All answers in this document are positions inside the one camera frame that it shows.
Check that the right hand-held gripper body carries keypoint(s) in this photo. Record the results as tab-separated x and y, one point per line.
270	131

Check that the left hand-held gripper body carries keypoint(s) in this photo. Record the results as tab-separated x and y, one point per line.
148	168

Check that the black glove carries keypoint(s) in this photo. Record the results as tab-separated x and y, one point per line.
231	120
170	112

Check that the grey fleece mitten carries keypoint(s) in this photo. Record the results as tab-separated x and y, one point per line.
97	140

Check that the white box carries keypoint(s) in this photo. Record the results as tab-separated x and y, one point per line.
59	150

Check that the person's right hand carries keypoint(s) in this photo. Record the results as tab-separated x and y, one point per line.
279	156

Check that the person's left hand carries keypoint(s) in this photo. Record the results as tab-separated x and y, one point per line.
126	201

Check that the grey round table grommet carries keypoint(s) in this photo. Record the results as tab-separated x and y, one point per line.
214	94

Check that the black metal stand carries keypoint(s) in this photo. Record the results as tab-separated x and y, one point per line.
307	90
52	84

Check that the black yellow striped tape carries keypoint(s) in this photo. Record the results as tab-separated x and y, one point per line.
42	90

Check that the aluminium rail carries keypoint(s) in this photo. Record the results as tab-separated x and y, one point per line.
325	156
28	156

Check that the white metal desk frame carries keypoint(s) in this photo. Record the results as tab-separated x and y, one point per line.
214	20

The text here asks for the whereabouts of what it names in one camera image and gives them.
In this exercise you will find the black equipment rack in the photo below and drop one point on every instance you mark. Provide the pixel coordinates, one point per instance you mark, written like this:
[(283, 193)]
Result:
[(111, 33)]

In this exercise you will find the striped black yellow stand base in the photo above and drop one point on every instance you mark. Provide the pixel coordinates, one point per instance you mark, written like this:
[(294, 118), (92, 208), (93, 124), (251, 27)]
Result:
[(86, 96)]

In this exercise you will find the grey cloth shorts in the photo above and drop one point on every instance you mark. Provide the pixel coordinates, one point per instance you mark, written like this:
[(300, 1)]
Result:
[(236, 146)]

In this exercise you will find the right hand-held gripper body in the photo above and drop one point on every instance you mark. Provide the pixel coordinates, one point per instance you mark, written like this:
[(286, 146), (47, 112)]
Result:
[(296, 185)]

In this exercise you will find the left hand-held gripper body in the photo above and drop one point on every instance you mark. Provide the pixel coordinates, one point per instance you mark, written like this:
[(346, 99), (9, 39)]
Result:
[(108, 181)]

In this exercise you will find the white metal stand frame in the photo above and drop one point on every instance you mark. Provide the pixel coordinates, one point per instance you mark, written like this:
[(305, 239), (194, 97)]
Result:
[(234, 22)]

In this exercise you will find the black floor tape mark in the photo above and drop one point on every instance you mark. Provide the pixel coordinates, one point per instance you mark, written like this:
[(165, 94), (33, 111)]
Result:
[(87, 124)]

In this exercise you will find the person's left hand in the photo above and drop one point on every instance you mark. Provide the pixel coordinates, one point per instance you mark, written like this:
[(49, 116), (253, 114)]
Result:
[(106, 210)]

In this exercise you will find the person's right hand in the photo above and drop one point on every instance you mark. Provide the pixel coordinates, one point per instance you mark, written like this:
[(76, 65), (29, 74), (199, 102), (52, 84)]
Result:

PROBLEM STATEMENT
Among the records above, which lines hold the word "camera"? Copy each one.

WRITTEN SOLUTION
All answers in this document are positions inside the one camera frame that it shows.
The text here asks for the whereabouts of what it names in one camera image and gives them.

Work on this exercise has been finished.